Parameters: **kwargs – the inputs to this layer (Tensors) Net (Tensor) – the output of this layer KL (float, Tensor) – the regularizer/Kullback Leibler ‘cost’ of the parameters in this layer.
class aboleth.impute.LearnedNormalImpute(datalayer, masklayer)

Impute the missing values with draws from learned normal distributions.

Takes two layers, one the returns a data tensor and the other returns a mask layer. This creates a layer that will learn marginal Gaussian parameters per column, and infill missing values using draws from these Gaussians.

Parameters: datalayer (callable) – A layer that returns a data tensor. Must be an InputLayer. masklayer (callable) – A layer that returns a boolean mask tensor where True values are masked.
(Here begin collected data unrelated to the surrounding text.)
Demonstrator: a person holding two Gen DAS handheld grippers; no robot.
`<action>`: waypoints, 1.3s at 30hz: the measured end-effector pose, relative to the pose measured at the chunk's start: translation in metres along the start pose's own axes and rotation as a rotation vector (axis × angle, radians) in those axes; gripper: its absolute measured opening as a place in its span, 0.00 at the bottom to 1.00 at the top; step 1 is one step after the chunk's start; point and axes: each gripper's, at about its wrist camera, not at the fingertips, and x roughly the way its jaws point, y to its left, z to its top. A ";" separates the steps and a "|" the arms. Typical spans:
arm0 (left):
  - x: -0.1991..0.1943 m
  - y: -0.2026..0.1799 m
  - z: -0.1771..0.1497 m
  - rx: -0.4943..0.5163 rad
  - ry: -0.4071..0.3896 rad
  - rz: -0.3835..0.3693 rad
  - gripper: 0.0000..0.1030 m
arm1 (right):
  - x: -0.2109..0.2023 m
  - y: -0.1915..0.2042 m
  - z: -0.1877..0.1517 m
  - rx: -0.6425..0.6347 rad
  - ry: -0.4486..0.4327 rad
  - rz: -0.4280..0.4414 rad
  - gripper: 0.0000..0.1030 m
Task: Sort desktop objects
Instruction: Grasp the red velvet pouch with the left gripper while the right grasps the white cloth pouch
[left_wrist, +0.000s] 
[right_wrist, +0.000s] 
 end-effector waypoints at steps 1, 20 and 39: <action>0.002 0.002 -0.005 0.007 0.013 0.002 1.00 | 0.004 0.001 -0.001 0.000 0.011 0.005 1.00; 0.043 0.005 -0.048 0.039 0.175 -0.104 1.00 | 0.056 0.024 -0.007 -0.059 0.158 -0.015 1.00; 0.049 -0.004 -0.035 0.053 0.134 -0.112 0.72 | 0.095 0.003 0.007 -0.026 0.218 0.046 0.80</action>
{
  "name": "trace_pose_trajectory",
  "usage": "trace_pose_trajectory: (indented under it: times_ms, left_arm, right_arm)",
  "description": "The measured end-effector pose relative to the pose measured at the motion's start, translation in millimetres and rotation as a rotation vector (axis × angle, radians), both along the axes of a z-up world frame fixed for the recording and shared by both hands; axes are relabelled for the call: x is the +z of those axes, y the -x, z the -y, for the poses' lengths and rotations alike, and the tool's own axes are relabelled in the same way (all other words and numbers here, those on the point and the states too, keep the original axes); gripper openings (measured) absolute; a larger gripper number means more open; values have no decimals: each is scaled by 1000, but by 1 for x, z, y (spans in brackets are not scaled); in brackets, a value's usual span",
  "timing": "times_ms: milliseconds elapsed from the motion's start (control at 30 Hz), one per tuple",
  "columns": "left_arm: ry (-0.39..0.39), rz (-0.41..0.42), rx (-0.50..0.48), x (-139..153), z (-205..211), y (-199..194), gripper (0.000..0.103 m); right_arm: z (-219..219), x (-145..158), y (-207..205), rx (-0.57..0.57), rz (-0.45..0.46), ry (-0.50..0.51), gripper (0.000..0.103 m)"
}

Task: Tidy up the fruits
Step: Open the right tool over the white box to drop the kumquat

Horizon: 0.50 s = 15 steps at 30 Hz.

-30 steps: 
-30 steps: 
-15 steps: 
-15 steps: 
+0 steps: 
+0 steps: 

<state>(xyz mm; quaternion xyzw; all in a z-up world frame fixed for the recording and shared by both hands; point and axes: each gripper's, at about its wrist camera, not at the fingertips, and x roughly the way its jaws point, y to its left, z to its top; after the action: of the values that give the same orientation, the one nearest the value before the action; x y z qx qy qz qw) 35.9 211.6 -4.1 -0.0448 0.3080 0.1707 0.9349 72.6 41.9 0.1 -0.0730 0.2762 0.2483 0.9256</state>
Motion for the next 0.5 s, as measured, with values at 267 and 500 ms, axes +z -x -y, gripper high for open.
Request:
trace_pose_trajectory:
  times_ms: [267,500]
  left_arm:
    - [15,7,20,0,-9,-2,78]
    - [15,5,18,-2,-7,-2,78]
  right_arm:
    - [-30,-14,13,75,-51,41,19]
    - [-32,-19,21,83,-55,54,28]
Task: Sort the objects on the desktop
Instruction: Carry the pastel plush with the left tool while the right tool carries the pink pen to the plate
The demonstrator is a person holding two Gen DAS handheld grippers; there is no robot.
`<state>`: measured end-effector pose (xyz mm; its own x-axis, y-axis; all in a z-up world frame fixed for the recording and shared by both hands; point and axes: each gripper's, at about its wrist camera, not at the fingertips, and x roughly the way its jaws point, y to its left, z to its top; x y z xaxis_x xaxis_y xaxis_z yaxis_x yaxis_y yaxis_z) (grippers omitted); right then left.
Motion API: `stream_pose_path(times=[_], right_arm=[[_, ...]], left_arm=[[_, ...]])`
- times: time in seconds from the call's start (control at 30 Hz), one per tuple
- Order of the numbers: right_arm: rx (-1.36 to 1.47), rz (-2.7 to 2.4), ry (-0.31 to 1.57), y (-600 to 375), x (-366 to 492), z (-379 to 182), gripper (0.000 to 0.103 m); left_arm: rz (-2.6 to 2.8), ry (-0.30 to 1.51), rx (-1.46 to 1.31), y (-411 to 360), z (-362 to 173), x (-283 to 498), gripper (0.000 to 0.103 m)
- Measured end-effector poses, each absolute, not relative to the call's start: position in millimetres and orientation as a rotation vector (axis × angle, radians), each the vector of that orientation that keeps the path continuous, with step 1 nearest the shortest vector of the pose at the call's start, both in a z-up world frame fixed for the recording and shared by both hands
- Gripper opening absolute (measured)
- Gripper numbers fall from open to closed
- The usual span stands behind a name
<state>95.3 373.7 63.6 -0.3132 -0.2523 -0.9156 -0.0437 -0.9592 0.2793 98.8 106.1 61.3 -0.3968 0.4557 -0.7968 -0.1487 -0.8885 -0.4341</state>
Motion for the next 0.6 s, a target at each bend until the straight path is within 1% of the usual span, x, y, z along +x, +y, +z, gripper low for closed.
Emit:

Must be an InputLayer.
__call__(**kwargs)

Construct the subgraph for this layer.

Parameters: **kwargs – the inputs to this layer (Tensors) Net (Tensor) – the output of this layer KL (float, Tensor) – the regularizer/Kullback Leibler ‘cost’ of the parameters in this layer.
class aboleth.impute.LearnedScalarImpute(datalayer, masklayer)

Impute the missing values using learnt scalar for each column.

Takes two layers, one the returns a data tensor and the other returns a mask layer. Creates a layer that returns a tensor in which the masked values have been imputed with a learned scalar value per colum.

Parameters: datalayer (callable) – A layer that returns a data tensor. Must be an InputLayer. masklayer (callable) – A layer that returns a boolean mask tensor where True values are masked. Must be an InputLayer.
__call__(**kwargs)

Construct the subgraph for this layer.

Parameters: **kwargs – the inputs to this layer (Tensors) Net (Tensor) – the output of this layer KL (float, Tensor) – the regularizer/Kullback Leibler ‘cost’ of the parameters in this layer.
class aboleth.impute.MaskInputLayer(name)

Create an input layer for a binary mask tensor.

This layer defines input kwargs so that a user may easily provide the right binary mask inputs to a complex set of layers to enable imputation.

Parameters: name (string) – The name of the input. Used as the agument for input into the net.
__call__(**kwargs)

Construct the subgraph for this layer.

Parameters: **kwargs – the inputs to this layer (Tensors) Net (Tensor) – the output of this layer KL (float, Tensor) – the regularizer/Kullback Leibler ‘cost’ of the parameters in this layer.
class aboleth.impute.MeanImpute(datalayer, masklayer)

Impute the missing values using the stochastic mean of their column.

Takes two layers, one the returns a data tensor and the other returns a mask layer. Returns a layer that returns a tensor in which the masked values have been imputed as the column means calculated from the batch.

Parameters: datalayer (callable) – A layer that returns a data tensor. Must be of form f(**kwargs). masklayer (callable) – A layer that returns a boolean mask tensor where True values are masked. Must be of form f(**kwargs).
__call__(**kwargs)

Construct the subgraph for this layer.

Parameters: **kwargs – the inputs to this layer (Tensors) Net (Tensor) – the output of this layer KL (float, Tensor) – the regularizer/Kullback Leibler ‘cost’ of the parameters in this layer.